> WHAT THE EXERCISE ASKS
Below are some records; retype all of them exactly.

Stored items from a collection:
--
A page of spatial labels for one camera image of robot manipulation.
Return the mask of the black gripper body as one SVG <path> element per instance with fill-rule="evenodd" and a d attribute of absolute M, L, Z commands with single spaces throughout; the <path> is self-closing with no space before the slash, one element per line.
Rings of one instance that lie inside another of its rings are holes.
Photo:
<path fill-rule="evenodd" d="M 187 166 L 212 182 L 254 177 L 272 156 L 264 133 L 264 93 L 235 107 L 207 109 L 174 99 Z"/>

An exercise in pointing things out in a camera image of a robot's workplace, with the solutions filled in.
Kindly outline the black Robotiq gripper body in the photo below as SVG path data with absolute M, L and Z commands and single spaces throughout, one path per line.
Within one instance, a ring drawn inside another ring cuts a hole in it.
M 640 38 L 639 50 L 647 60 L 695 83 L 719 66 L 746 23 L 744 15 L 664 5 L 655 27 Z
--
> OUTPUT OF THE EXERCISE
A page of spatial labels for one camera image of robot manipulation.
Return the mask of the black gripper body as one SVG <path> element per instance with fill-rule="evenodd" and a d attribute of absolute M, L, Z commands with single spaces throughout; the <path> is self-closing with no space before the slash, one element per line.
Rings of one instance that lie inside another of its rings are holes.
Photo:
<path fill-rule="evenodd" d="M 187 166 L 212 182 L 254 177 L 272 156 L 264 133 L 264 93 L 235 107 L 207 109 L 174 99 Z"/>

An exercise in pointing things out in a camera image of a robot's workplace, with the solutions filled in.
Kindly outline the black Robotiq gripper body in the photo below as SVG path data with absolute M, L and Z commands and single spaces throughout, one path per line.
Within one instance, a ring drawn inside another ring cuts a hole in it.
M 640 38 L 639 50 L 647 60 L 695 83 L 719 66 L 746 23 L 744 15 L 664 5 L 655 27 Z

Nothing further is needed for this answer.